## EXERCISE BRIEF
Where in the records does the word "round" occur? Copy each line in which it does.

═════ DATASET RECORDS

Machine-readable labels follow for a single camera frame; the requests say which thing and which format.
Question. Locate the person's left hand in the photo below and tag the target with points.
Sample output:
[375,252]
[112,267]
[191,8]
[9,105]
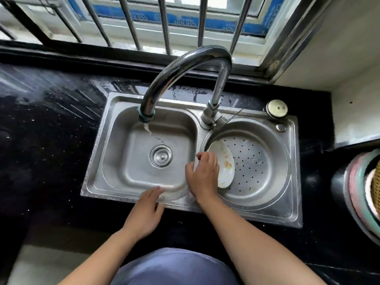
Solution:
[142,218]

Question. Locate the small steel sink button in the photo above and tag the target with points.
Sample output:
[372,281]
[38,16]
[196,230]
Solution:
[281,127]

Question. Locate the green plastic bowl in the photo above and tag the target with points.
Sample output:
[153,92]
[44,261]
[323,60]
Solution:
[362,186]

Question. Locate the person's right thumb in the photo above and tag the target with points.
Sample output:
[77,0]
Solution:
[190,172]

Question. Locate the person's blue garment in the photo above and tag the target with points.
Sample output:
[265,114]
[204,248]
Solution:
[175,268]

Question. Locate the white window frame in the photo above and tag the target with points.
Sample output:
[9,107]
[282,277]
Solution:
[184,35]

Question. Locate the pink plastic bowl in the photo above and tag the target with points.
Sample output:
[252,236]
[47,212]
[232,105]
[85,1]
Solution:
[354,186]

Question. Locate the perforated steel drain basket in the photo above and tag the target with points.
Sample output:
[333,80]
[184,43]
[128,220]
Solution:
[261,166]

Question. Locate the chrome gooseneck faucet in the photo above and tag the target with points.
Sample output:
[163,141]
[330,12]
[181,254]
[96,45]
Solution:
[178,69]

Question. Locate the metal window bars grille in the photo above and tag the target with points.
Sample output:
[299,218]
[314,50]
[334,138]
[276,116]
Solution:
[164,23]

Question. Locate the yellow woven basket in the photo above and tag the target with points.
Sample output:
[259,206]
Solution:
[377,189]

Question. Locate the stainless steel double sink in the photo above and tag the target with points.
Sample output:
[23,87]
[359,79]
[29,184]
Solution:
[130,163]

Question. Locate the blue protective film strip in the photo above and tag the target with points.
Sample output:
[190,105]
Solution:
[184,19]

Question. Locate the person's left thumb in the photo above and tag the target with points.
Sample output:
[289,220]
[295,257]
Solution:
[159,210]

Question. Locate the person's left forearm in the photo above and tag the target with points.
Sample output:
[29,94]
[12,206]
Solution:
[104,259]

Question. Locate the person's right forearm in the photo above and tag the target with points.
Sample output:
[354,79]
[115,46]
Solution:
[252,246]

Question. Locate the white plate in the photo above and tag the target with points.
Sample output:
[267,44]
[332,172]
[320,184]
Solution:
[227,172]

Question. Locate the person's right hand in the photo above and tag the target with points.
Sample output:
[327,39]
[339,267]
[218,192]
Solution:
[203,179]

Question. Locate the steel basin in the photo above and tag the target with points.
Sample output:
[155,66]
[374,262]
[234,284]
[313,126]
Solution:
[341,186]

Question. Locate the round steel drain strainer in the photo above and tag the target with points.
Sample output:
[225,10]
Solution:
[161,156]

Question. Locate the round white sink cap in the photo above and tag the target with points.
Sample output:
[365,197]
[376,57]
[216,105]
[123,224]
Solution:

══════════

## WRITTEN SOLUTION
Question. Locate the round steel drain strainer in the photo above and tag the target with points.
Question. Locate the round white sink cap in the photo above and tag the target with points.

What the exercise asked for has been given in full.